MOLECULAR DOCKING STUDY OF LEAD COMPOUNDS FROM ELATHY CHOORANAM A SIDDHA FORMULATION AGAINST HELICOBACTER PYLORI UREASE

Abstract

Helicobacter pylori (H. pylori), infection has strong association with development of gastritis, peptic ulcers, and stomach cancer. Though there exist unclear and complex treatment modalities for H.Pylori infection, recent step-up in herbal medicines can be a way out for these intricate research arena. Several efforts have been taken off late to transform traditional medicine into a modern industry in order to deliver healthcare to the common people.  The present study was aimed at identifying potential lead phytochemicals from traditional anti-ulcer Siddha medicine ElathyChooranam that can inhibit H. pylori and possibly serve as adjuvant treatments.
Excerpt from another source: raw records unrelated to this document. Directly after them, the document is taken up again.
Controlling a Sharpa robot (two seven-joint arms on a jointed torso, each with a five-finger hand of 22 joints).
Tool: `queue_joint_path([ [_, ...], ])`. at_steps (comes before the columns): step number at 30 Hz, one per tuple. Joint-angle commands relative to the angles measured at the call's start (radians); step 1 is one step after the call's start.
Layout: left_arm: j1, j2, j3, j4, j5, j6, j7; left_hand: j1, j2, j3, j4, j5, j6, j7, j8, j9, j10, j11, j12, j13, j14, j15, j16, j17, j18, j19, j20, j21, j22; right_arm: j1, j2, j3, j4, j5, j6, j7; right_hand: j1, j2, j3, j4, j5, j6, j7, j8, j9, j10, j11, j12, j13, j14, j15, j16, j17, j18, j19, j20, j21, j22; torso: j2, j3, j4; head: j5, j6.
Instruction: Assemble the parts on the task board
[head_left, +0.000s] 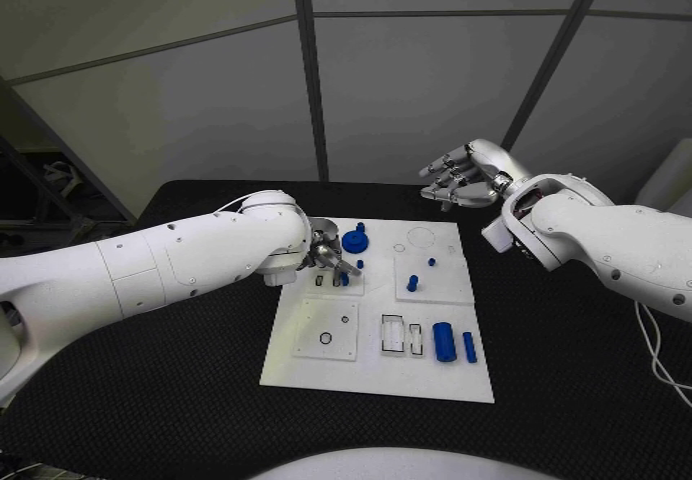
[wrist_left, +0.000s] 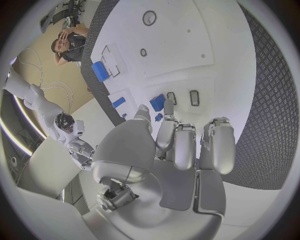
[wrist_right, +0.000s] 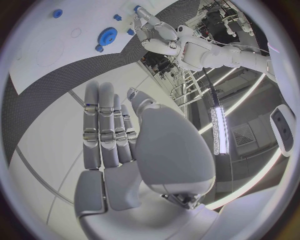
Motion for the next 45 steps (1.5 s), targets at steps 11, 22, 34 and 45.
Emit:
queue_joint_path([
  [11,0.002,-0.001,0.0,0.005,0.02,0.005,-0.007,0.092,0.03,0.077,-0.071,0.006,-0.013,-0.013,-0.002,0.032,-0.008,-0.009,-0.009,-0.002,0.053,-0.004,-0.006,0.112,0.01,-0.002,-0.005,-0.003,0.028,0.002,0.006,0.001,-0.011,0.004,0.007,-0.004,-0.007,0.005,-0.006,-0.004,0.013,0.003,0.007,-0.006,0.0,-0.007,0.002,0.003,-0.001,-0.002,0.0,-0.006,0.002,0.003,0.0,0.007,-0.008,-0.002,0.0,-0.0001,-0.0004,0.0,-0.004],
  [22,0.002,-0.008,0.0,0.009,0.095,-0.01,-0.005,0.186,0.028,0.265,-0.179,0.012,-0.033,-0.016,-0.018,0.056,-0.02,-0.015,-0.027,-0.011,0.052,-0.011,-0.009,0.112,0.011,-0.004,-0.014,-0.007,0.029,0.002,0.011,0.001,-0.022,0.005,0.014,-0.006,-0.006,0.006,-0.008,-0.005,0.026,0.004,0.007,-0.005,0.0,-0.006,0.001,0.007,-0.002,-0.001,0.0,-0.007,0.004,0.004,0.002,0.007,-0.011,-0.003,0.001,-0.0002,0.0005,-0.001,-0.008],
  [34,0.001,-0.048,0.0,0.039,0.176,-0.07,0.002,0.005,-0.097,0.677,-0.245,-0.013,-0.048,-0.008,0.004,0.158,-0.012,-0.008,-0.03,-0.015,0.052,-0.003,-0.013,0.113,0.01,-0.003,-0.006,-0.01,0.041,0.002,0.005,0.0,-0.029,0.005,0.021,-0.011,-0.009,0.006,-0.01,-0.003,0.034,0.004,0.007,-0.006,0.0,-0.008,0.002,0.009,-0.002,-0.001,0.0,-0.008,0.005,0.003,0.003,0.008,-0.013,-0.004,-0.001,0.0017,0.0027,0.01,-0.013],
  [45,-0.007,-0.107,0.0,0.098,0.165,-0.187,0.011,-0.012,-0.103,0.708,-0.252,-0.032,-0.051,-0.009,0.009,0.174,-0.014,-0.008,-0.035,-0.021,0.054,-0.003,-0.008,0.119,0.008,0.004,-0.006,-0.005,0.052,0.002,-0.001,0.0,-0.034,0.006,0.022,-0.01,-0.011,0.006,-0.011,-0.002,0.036,0.004,0.007,-0.006,0.0,-0.009,0.002,0.01,-0.003,-0.001,0.001,-0.009,0.005,0.003,0.003,0.008,-0.014,-0.005,-0.001,0.0041,0.0042,0.01,-0.014],
])
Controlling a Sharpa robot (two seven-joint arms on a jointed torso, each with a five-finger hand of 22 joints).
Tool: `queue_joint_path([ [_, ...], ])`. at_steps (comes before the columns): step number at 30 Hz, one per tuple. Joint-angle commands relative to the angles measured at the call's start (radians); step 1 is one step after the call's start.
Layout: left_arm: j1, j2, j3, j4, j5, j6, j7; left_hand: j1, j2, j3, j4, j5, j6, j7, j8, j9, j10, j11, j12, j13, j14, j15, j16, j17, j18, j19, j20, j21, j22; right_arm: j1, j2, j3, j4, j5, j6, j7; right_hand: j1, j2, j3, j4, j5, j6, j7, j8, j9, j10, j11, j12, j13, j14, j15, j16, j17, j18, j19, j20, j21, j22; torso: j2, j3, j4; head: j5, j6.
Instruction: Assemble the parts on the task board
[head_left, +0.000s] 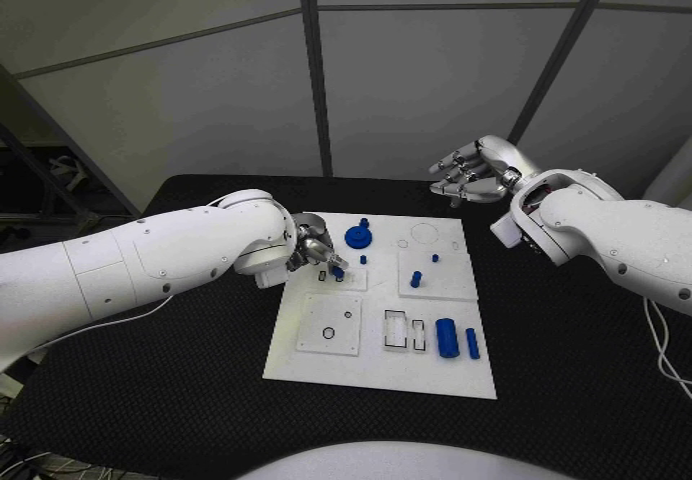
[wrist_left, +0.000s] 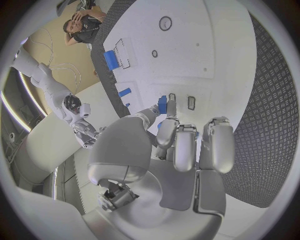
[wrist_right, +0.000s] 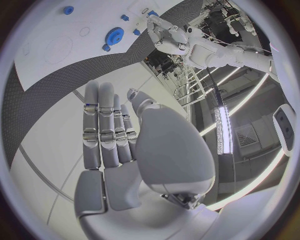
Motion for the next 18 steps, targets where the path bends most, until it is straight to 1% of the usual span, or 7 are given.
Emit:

Here, in silico molecular docking was performed using auto dock tools to identify potential inhibitors that favour the binding with the core amino acids (LYS-445 and VAL-473, TYR-475) which inturn would hinder the function of the enzyme H pylori Urease.Based on the results of the computational analysis it was concluded that the bio-active compound’s like β-sitosterol , Kaempferol , Piperine, Abiesin, Gingerenone-A and Nerolidol  present  in the Siddha formulation ElathyChooranampossess significant binding against the target H pylori urease Thereby it can be concluded that these compounds may exert promising anti-ulcer activity by inhibiting the enzyme H pylori urease which is regarded as the predominant virulence determinant of H pylori that catalyze the hydrolysis of urea to ammonia  in the pathogenesis of ulcer.